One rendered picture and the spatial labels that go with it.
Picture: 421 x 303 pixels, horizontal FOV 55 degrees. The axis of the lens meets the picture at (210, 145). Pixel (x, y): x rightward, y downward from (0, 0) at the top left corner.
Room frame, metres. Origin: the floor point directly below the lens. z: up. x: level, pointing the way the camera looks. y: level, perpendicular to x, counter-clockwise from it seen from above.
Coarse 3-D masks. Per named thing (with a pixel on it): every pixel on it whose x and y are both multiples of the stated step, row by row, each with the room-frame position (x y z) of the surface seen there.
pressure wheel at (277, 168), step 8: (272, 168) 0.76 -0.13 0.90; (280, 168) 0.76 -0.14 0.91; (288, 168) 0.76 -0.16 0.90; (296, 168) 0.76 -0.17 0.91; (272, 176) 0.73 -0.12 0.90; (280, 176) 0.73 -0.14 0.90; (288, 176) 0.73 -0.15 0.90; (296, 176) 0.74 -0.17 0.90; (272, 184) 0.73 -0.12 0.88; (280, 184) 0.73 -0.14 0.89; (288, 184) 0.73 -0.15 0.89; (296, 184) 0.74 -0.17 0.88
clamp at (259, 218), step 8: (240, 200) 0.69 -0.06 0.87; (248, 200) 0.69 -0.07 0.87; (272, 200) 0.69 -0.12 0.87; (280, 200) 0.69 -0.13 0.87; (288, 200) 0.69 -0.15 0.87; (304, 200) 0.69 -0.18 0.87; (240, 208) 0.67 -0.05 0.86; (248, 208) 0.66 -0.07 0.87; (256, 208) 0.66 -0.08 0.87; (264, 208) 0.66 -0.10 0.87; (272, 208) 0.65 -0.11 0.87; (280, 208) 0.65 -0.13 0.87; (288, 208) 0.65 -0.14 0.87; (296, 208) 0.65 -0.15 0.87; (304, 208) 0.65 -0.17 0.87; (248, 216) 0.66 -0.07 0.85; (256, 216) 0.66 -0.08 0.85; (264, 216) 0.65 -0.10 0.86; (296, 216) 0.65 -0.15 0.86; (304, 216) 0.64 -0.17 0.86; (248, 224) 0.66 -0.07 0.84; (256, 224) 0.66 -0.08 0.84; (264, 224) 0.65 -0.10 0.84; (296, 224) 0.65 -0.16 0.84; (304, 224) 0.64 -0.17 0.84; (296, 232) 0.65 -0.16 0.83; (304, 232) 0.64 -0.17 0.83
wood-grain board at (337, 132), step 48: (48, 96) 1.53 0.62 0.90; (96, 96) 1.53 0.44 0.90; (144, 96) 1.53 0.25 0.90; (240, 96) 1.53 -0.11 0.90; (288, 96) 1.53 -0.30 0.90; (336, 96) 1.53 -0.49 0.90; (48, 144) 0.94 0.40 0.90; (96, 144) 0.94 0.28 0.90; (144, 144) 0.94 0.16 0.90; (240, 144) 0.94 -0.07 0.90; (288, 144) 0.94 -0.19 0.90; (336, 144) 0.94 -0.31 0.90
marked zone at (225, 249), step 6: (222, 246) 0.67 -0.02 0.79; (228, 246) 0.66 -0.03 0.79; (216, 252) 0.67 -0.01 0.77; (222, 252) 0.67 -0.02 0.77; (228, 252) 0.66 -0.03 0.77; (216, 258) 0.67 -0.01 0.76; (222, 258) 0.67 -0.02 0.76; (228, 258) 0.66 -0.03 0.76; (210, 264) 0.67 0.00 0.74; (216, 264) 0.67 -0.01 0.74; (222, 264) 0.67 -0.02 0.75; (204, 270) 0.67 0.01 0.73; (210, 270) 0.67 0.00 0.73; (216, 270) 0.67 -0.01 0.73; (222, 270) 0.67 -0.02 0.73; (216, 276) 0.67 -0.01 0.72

# Task brief:
Every line of the data above should be reproduced word for word.

# Result of this exercise:
One rendered picture and the spatial labels that go with it.
Picture: 421 x 303 pixels, horizontal FOV 55 degrees. The axis of the lens meets the picture at (210, 145). Pixel (x, y): x rightward, y downward from (0, 0) at the top left corner.
Room frame, metres. Origin: the floor point directly below the lens. z: up. x: level, pointing the way the camera looks. y: level, perpendicular to x, counter-clockwise from it seen from above.
Coarse 3-D masks. Per named thing (with a pixel on it): every pixel on it whose x and y are both multiples of the stated step, row by row, each with the room-frame position (x y z) of the surface seen there.
pressure wheel at (277, 168), step 8: (272, 168) 0.76 -0.13 0.90; (280, 168) 0.76 -0.14 0.91; (288, 168) 0.76 -0.16 0.90; (296, 168) 0.76 -0.17 0.91; (272, 176) 0.73 -0.12 0.90; (280, 176) 0.73 -0.14 0.90; (288, 176) 0.73 -0.15 0.90; (296, 176) 0.74 -0.17 0.90; (272, 184) 0.73 -0.12 0.88; (280, 184) 0.73 -0.14 0.89; (288, 184) 0.73 -0.15 0.89; (296, 184) 0.74 -0.17 0.88
clamp at (259, 218), step 8: (240, 200) 0.69 -0.06 0.87; (248, 200) 0.69 -0.07 0.87; (272, 200) 0.69 -0.12 0.87; (280, 200) 0.69 -0.13 0.87; (288, 200) 0.69 -0.15 0.87; (304, 200) 0.69 -0.18 0.87; (240, 208) 0.67 -0.05 0.86; (248, 208) 0.66 -0.07 0.87; (256, 208) 0.66 -0.08 0.87; (264, 208) 0.66 -0.10 0.87; (272, 208) 0.65 -0.11 0.87; (280, 208) 0.65 -0.13 0.87; (288, 208) 0.65 -0.14 0.87; (296, 208) 0.65 -0.15 0.87; (304, 208) 0.65 -0.17 0.87; (248, 216) 0.66 -0.07 0.85; (256, 216) 0.66 -0.08 0.85; (264, 216) 0.65 -0.10 0.86; (296, 216) 0.65 -0.15 0.86; (304, 216) 0.64 -0.17 0.86; (248, 224) 0.66 -0.07 0.84; (256, 224) 0.66 -0.08 0.84; (264, 224) 0.65 -0.10 0.84; (296, 224) 0.65 -0.16 0.84; (304, 224) 0.64 -0.17 0.84; (296, 232) 0.65 -0.16 0.83; (304, 232) 0.64 -0.17 0.83
wood-grain board at (337, 132), step 48: (48, 96) 1.53 0.62 0.90; (96, 96) 1.53 0.44 0.90; (144, 96) 1.53 0.25 0.90; (240, 96) 1.53 -0.11 0.90; (288, 96) 1.53 -0.30 0.90; (336, 96) 1.53 -0.49 0.90; (48, 144) 0.94 0.40 0.90; (96, 144) 0.94 0.28 0.90; (144, 144) 0.94 0.16 0.90; (240, 144) 0.94 -0.07 0.90; (288, 144) 0.94 -0.19 0.90; (336, 144) 0.94 -0.31 0.90
marked zone at (225, 249), step 6: (222, 246) 0.67 -0.02 0.79; (228, 246) 0.66 -0.03 0.79; (216, 252) 0.67 -0.01 0.77; (222, 252) 0.67 -0.02 0.77; (228, 252) 0.66 -0.03 0.77; (216, 258) 0.67 -0.01 0.76; (222, 258) 0.67 -0.02 0.76; (228, 258) 0.66 -0.03 0.76; (210, 264) 0.67 0.00 0.74; (216, 264) 0.67 -0.01 0.74; (222, 264) 0.67 -0.02 0.75; (204, 270) 0.67 0.01 0.73; (210, 270) 0.67 0.00 0.73; (216, 270) 0.67 -0.01 0.73; (222, 270) 0.67 -0.02 0.73; (216, 276) 0.67 -0.01 0.72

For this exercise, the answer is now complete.